Kang, who is 244th in the world, wasn’t inclined to look ahead too far either. “Yeah, I’m aware of that [needing to win], but I’m just going to try to do one shot at a time – the best I can do, one shot at a time, and then it will take care of it.”
Here are three other takeaways from Round One:
Adam Scott didn’t exactly light it up in the opening round, but a four-under 66 left him plenty satisfied. He said on Wednesday that he liked the way he was playing, but not the way he was scoring, “but I’m looking to change that this week.”
With just one top-10 finish this year, Scott is 121st in the FedEx Cup standings and 43rd in the world, having appeared in just 17 tournaments this season.
Most of his struggles have been at the start. Scott, 41, ranks 119th in first-round scoring average at 71.00, and prior to this week the former Masters champion from Australia had opened with 73 or higher in five of his previous seven events. Only once did he shoot in the 60s, that coming in the Travelers Championship two months ago when he carded a 69.
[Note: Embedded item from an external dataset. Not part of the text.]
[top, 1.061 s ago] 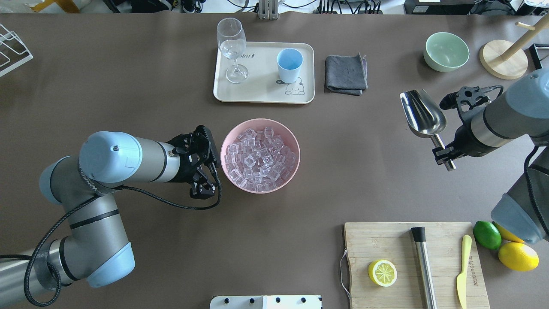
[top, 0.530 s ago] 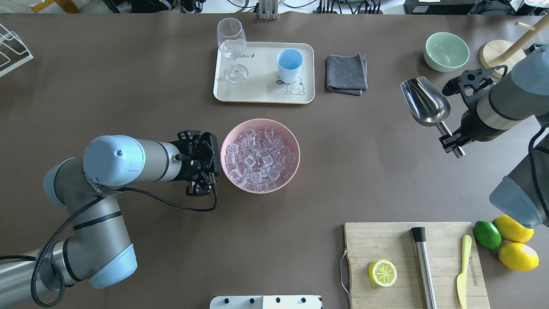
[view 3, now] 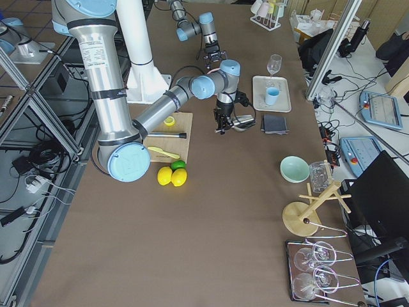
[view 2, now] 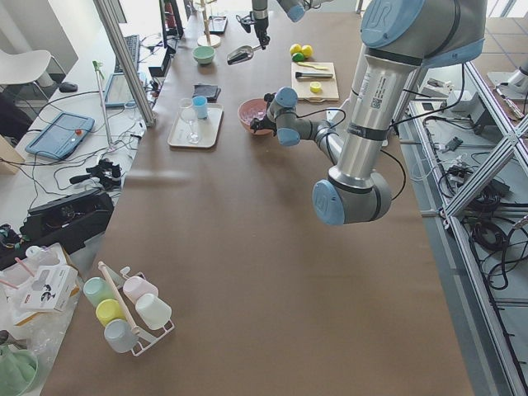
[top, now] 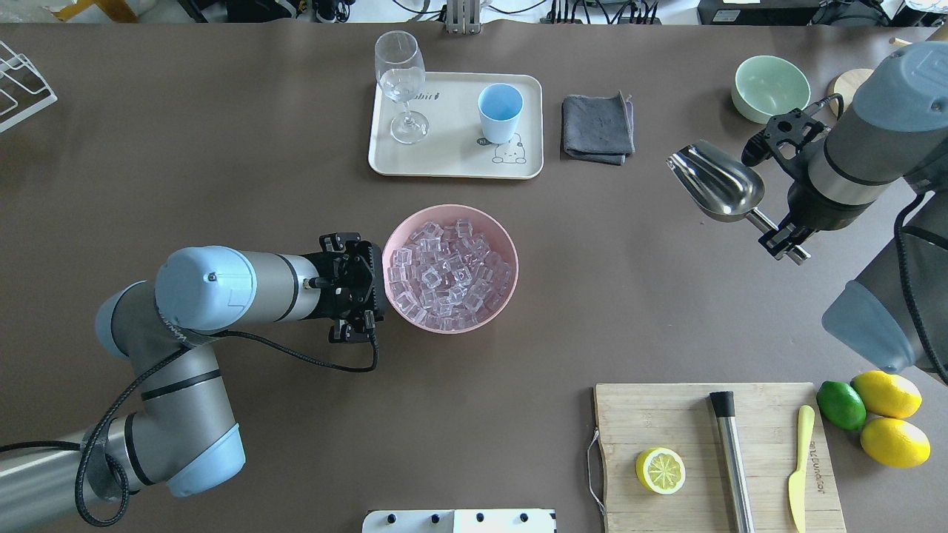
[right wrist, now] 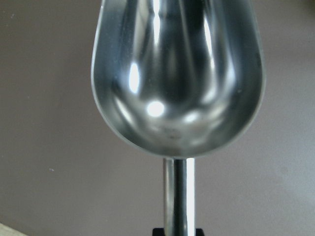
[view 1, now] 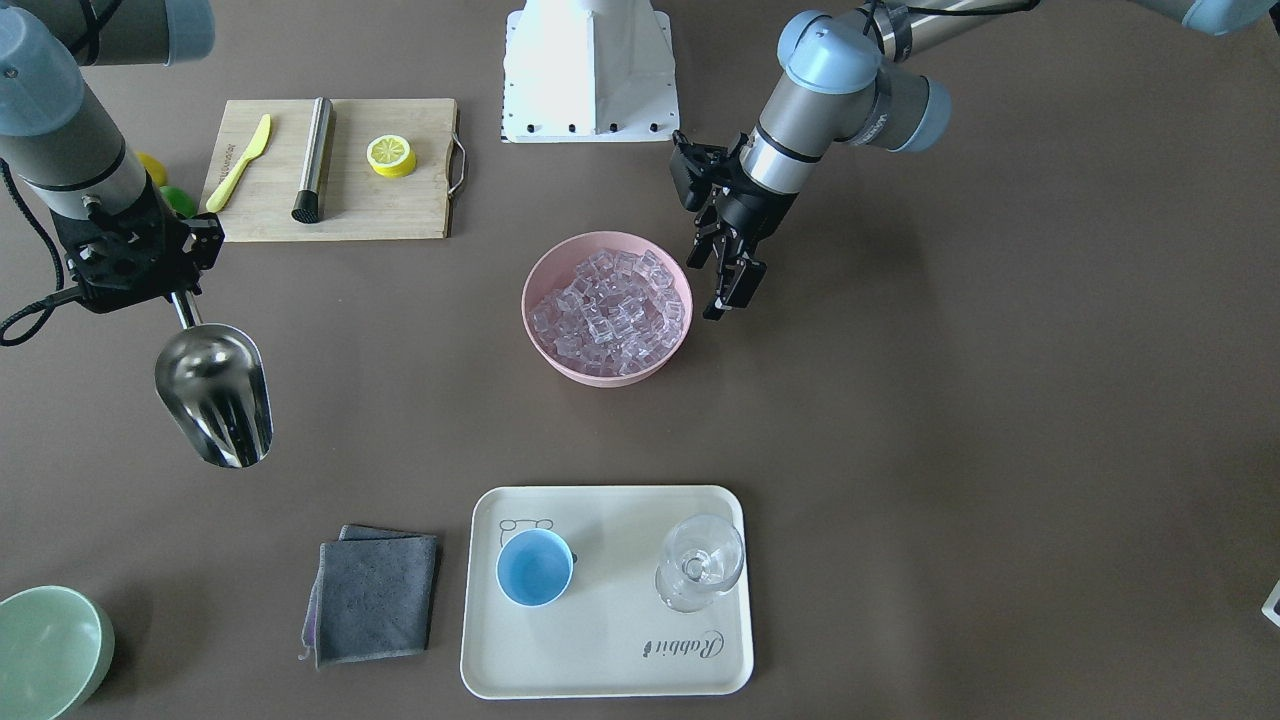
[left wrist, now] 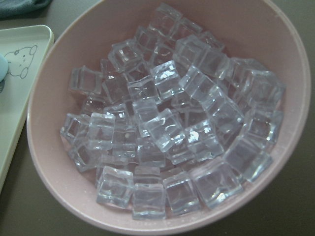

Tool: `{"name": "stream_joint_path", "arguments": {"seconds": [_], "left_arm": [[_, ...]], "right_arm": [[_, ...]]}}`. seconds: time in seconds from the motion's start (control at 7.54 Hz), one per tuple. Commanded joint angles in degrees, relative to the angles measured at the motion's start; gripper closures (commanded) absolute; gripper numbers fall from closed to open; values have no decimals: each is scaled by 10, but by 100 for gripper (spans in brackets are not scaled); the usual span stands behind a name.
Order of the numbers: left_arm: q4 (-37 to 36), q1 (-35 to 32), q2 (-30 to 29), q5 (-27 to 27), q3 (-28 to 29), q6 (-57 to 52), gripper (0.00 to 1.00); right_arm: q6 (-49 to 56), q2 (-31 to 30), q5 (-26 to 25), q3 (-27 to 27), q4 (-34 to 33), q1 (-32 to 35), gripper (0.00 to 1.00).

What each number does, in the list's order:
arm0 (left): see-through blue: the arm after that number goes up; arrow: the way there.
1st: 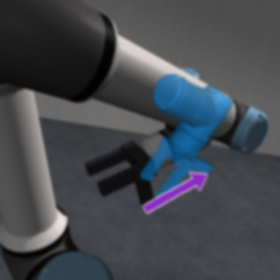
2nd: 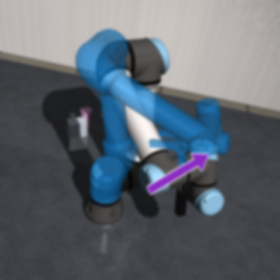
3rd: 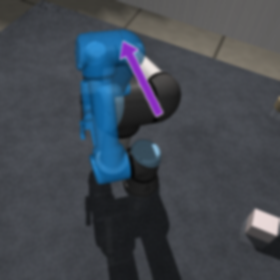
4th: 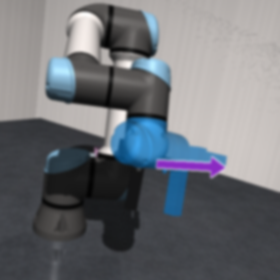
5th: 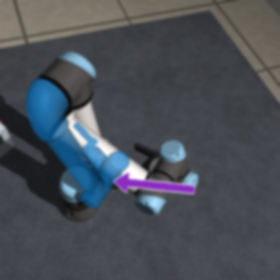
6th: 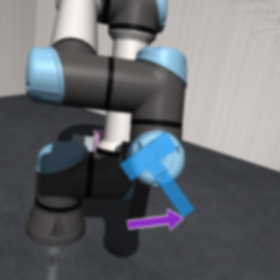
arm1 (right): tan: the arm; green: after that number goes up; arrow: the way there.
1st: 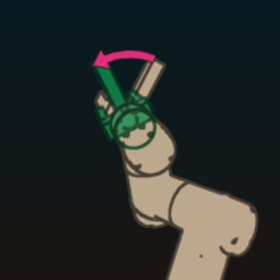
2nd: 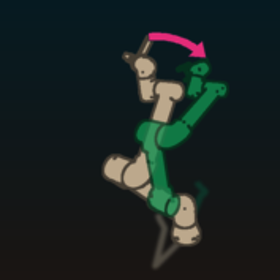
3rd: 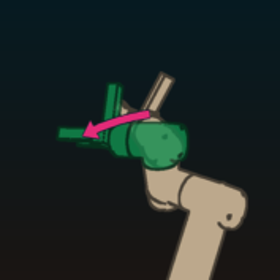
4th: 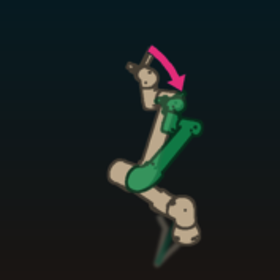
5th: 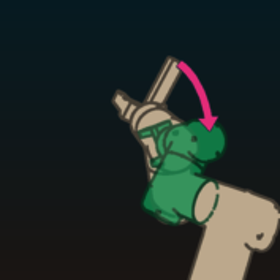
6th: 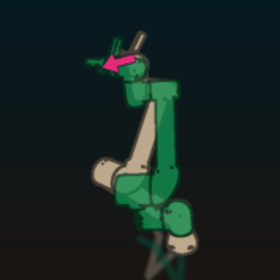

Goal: Put ice in cup with scoop
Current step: 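Swing the scoop with the right arm over the pink bowl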

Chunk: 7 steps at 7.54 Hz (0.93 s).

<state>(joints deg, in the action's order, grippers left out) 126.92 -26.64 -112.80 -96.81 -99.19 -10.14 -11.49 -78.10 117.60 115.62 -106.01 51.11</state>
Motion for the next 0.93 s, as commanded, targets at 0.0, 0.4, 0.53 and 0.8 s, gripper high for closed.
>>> {"name": "stream_joint_path", "arguments": {"seconds": [0.0, 0.4, 0.53, 0.8], "left_arm": [[3, -6, 0, 0, 0, 0, 2], [43, -10, 19, 5, -2, 1, 2], [53, -10, 20, 6, -1, 1, 2], [72, -10, 21, 6, 6, 1, 2]], "right_arm": [[213, 21, -17, 43, -124, 19, 100], [258, 80, -90, 49, -267, 30, 100], [257, 87, -90, 47, -271, 29, 100], [257, 110, -95, 9, -270, 29, 100]]}}
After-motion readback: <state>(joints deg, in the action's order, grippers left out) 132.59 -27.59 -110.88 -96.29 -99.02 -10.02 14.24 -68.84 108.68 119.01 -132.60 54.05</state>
“Yeah, it was important to get off to a good start today because that’s kind of been the theme of the year is go backwards on Thursday and then fight my way back,” he said. “So to kind of move in the right direction felt good.”
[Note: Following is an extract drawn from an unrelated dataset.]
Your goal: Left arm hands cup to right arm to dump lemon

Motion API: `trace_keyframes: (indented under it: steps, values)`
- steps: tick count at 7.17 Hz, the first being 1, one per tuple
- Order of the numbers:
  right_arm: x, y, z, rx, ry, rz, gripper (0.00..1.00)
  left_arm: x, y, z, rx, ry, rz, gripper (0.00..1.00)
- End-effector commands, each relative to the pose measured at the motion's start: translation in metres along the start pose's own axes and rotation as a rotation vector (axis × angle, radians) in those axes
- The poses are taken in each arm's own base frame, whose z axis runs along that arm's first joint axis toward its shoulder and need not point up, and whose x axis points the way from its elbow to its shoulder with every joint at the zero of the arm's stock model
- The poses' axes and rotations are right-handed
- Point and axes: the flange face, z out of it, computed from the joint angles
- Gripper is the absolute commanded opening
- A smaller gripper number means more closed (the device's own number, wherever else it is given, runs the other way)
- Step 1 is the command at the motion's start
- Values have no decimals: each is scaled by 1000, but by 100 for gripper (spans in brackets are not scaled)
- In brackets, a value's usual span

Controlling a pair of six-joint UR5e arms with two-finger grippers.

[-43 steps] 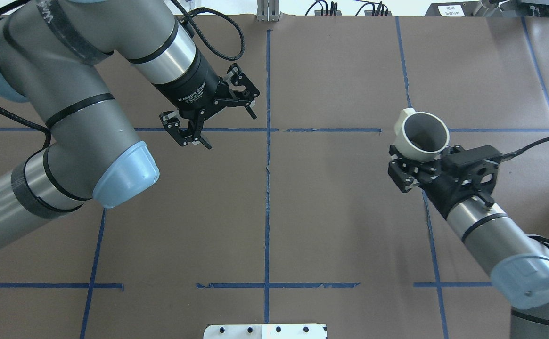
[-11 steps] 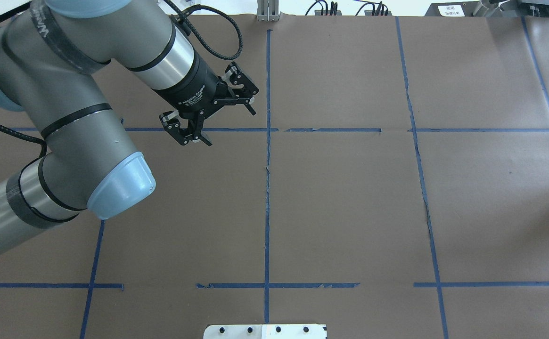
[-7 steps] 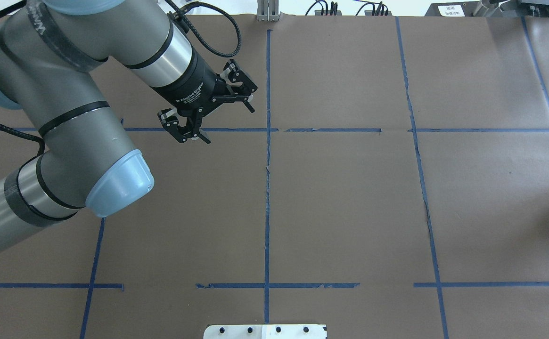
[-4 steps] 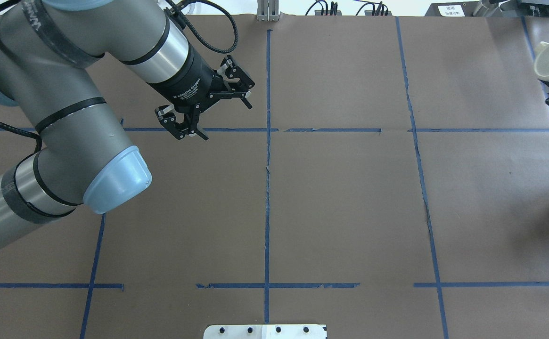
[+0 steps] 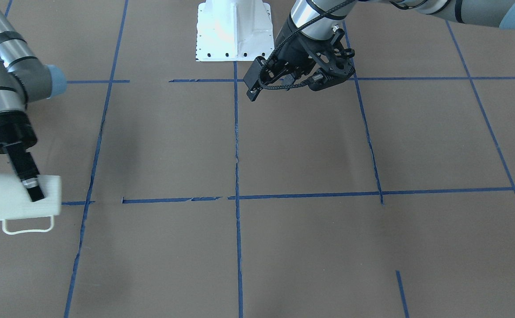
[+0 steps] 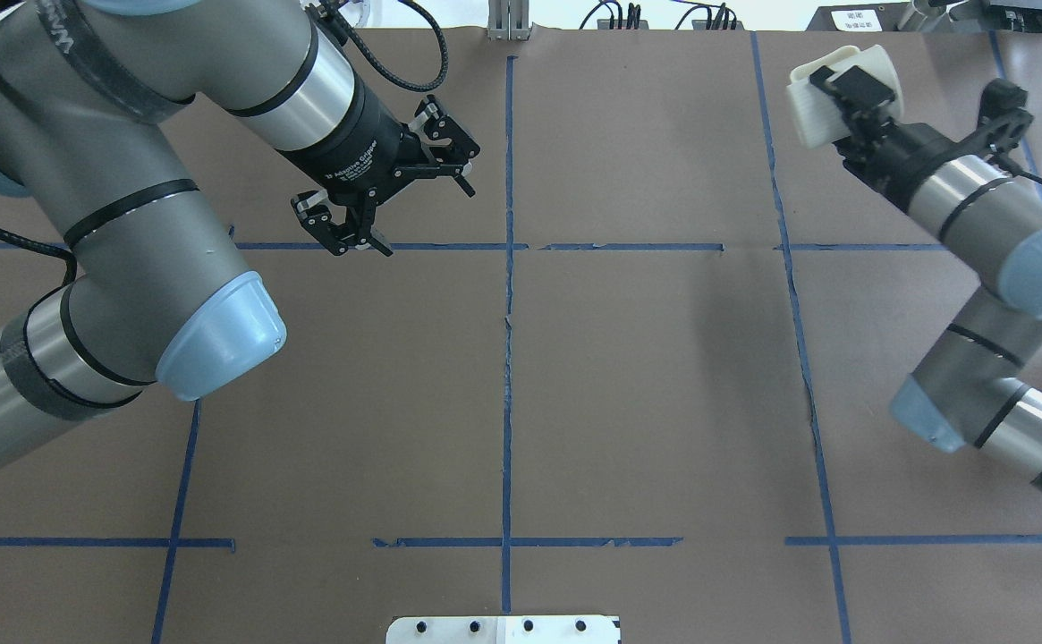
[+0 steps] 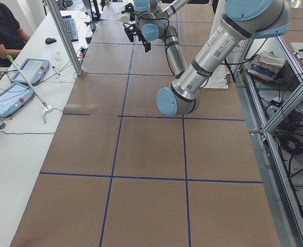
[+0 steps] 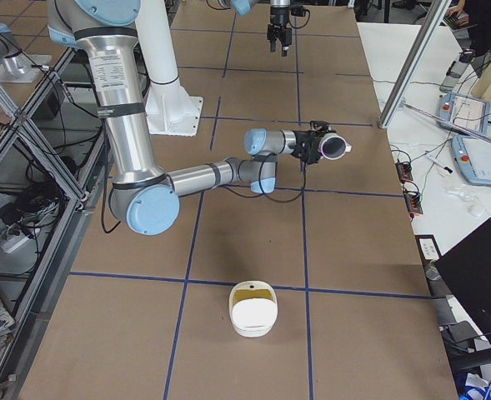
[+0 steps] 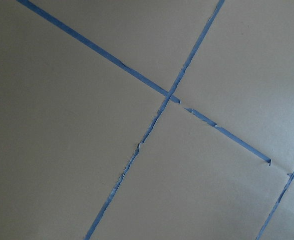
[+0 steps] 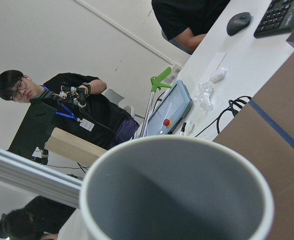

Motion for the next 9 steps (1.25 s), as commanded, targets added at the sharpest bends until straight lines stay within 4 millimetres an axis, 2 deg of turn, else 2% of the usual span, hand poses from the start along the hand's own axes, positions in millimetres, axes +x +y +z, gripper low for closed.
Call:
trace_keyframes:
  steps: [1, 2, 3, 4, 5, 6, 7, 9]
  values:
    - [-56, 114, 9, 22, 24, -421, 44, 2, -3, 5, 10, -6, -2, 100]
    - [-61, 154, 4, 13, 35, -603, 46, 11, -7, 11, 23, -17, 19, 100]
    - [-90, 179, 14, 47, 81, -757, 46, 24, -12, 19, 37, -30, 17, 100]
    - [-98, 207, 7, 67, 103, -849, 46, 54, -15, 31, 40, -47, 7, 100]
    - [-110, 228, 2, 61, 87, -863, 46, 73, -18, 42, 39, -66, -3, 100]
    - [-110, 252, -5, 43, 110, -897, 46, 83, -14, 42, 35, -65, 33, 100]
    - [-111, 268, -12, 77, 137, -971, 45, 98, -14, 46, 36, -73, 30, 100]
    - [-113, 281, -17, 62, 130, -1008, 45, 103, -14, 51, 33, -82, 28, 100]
K.J. Choi is straddling professional golf’s biggest fence, dabbling in PGA Tour Champions tournaments while using his one-time top-50 career earnings exemption to play the PGA Tour. He hasn’t done particularly well on either tour, but he’s been busy, with 30 combined starts.
That’s a lot of golf for the 51-year-old from South Korea.
When you’ve made just six of 20 cuts on the big tour and sit 213th in the FedEx Cup standings, it might seem like a fool’s errand to play in the regular season finale, but among Choi’s eight victories is a win in Greensboro in 2005.
But Choi proved on Thursday that he still has a little something left in the tank when he submitted a four-under 66 that included birdies on two of his last four holes. Interestingly, Choi is playing in the tournament for the first time since 2017. So he’s getting all he can out of that exemption. And why not?